A Seeking Alpha commentator makes a persuasive argument against I-banks acquiring hedge funds. There are too many risks, no synergies, and little that couldn’t be achieved organically. The greatest risk, however, stems from misaligned compensation and incentive structures:
Structuring compensation to reward and retain employees at a hedge fund is the most important decision a portfolio manager/CEO makes at a hedge fund. It must pay its people enough to retain them and also give their employees compensation in forms that will encourage them to stay and not leave for other funds or to start their own funds.
Once this compensation structuring is taken out of the hands of the portfolio manager, who is the main owner, and the new owner, i.e. the investment bank, has a say, this tough decision becomes nearly impossible to get right. The best talent will realise that since a large asset gatherer like Old Lane owned by Citigroup is highly risk averse, there will be less opportunity for the talent to take risks.

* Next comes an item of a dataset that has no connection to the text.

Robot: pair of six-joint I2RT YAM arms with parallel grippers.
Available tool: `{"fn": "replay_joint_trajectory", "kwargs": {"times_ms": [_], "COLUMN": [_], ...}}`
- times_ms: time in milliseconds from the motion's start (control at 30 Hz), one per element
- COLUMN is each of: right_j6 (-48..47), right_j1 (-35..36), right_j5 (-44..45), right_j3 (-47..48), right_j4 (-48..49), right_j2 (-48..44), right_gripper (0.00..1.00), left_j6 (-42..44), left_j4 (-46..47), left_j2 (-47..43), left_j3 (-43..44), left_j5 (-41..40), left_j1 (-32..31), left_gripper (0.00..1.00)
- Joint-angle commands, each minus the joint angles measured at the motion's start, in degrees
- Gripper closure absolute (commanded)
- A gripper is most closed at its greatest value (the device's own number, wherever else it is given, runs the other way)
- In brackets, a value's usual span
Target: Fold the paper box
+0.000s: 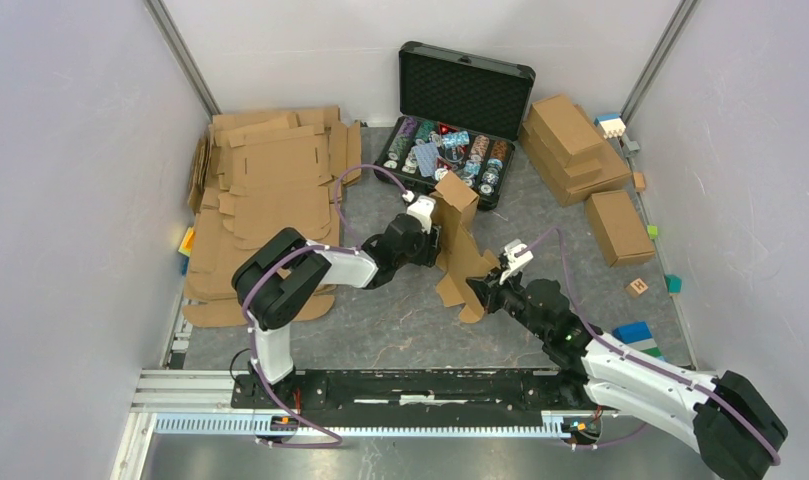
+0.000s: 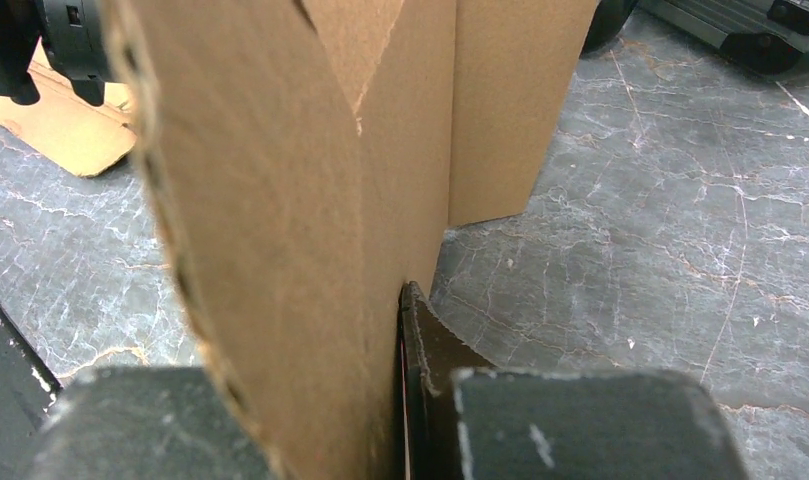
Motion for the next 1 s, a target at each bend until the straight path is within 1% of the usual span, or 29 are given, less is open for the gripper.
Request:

The other key risk comes from inflated valuations. It is difficult to appraise the future value of a hedge fund because the most successful (and unsuccessful) ones often profit from one or a few bold ideas. It’s almost impossible to predict whether lightning will strike twice, and if it doesn’t, the i-bank will have payed a huge premium for either a market return, or worse, a loss:
The valuations given to hedge funds by investment banks are simply too high… They are also too high because the banks are not making reasonable assumptions about the future of these funds… First, they are not adequately factoring in the risk of redemptions if the fund has a bad year or under performs. This risk, which is not that unlikely, basically makes the asset the bank bought worth nothing. They are also not taking into account the fact, that as a general rule of thumb, the larger a fund, the lower its returns will be. Larger funds simply do not have as many profitable ideas to put money into. They have trouble deploying all their capital into their best ideas and often invest capital in ideas that will not generate Alpha.